* **Try it**: Only one stretch of the data below should be repeated: the lines from the line containing "Pixel to pixel: straight-line" through the line containing "Sentences that each", inclusive, exactly as they are.

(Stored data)
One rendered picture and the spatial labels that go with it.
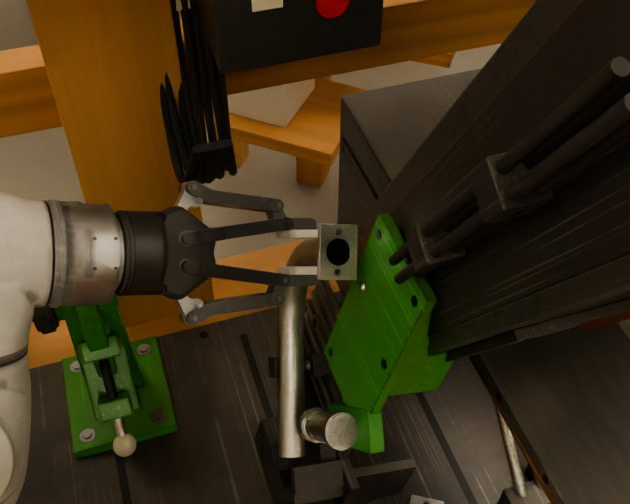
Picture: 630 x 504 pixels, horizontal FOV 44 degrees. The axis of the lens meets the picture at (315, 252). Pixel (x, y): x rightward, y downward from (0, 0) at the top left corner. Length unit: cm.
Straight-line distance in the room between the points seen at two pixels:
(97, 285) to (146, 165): 34
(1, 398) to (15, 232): 13
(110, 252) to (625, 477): 50
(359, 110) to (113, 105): 28
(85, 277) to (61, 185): 216
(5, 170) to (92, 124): 202
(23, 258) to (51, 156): 231
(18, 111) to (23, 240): 40
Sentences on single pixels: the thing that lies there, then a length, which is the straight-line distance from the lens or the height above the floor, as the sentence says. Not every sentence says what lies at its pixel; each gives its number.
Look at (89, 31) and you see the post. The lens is 87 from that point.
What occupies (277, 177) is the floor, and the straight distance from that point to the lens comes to 271.
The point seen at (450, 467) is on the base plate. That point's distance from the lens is 102.
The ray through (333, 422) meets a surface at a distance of 81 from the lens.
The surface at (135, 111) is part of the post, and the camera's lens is 93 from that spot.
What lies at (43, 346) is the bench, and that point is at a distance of 120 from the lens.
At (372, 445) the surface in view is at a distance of 81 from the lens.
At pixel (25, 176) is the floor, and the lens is 289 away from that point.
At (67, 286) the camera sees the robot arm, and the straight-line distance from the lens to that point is 66.
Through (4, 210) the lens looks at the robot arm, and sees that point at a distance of 65.
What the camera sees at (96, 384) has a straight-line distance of 100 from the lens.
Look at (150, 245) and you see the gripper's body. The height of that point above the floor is 131.
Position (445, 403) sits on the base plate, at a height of 90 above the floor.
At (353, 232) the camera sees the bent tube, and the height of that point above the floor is 124.
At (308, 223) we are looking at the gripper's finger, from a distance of 77.
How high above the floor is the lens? 179
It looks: 47 degrees down
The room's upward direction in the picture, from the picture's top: straight up
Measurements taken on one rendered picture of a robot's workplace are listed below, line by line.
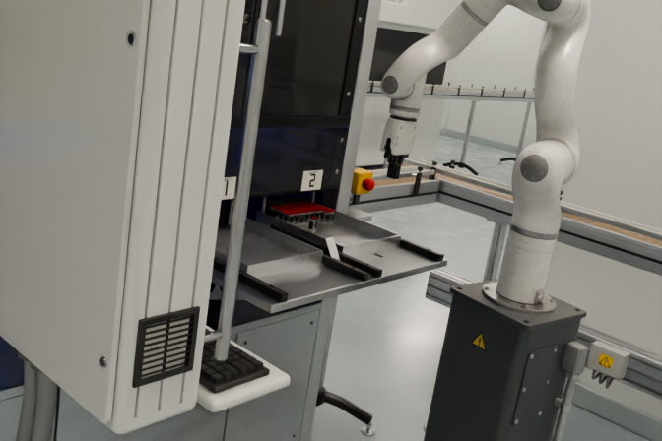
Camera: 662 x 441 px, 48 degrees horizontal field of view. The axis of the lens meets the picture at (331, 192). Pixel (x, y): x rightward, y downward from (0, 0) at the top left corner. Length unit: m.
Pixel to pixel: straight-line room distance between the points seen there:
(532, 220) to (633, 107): 1.48
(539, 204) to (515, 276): 0.20
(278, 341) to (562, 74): 1.15
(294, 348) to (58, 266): 1.23
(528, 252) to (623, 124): 1.48
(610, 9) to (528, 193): 1.63
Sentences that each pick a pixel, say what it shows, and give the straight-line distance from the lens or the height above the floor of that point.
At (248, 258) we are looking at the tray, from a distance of 1.89.
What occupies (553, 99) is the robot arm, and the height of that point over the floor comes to 1.38.
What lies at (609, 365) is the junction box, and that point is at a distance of 2.78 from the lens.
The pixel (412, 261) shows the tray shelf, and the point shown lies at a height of 0.88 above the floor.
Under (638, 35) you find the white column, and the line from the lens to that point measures 3.33.
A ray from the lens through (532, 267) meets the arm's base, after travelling 1.94.
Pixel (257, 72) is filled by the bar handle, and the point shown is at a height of 1.39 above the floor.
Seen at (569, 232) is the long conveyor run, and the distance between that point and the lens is 2.77.
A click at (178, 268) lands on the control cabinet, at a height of 1.08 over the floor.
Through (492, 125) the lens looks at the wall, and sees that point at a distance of 11.06.
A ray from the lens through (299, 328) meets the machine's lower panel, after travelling 2.41.
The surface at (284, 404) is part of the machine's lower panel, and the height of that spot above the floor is 0.27.
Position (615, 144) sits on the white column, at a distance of 3.34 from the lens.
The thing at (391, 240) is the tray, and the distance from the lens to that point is 2.15.
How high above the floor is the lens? 1.50
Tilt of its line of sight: 13 degrees down
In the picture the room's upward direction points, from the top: 9 degrees clockwise

* **Worked solution**:
Pixel to pixel: straight-line room distance between the points seen there:
(532, 220) to (633, 107): 1.48
(539, 204) to (515, 276): 0.20
(278, 341) to (562, 74): 1.15
(294, 348) to (58, 266): 1.23
(528, 252) to (623, 124): 1.48
(610, 9) to (528, 193): 1.63
Sentences that each pick a pixel, say what it shows, and give the straight-line distance from the lens or the height above the floor of that point.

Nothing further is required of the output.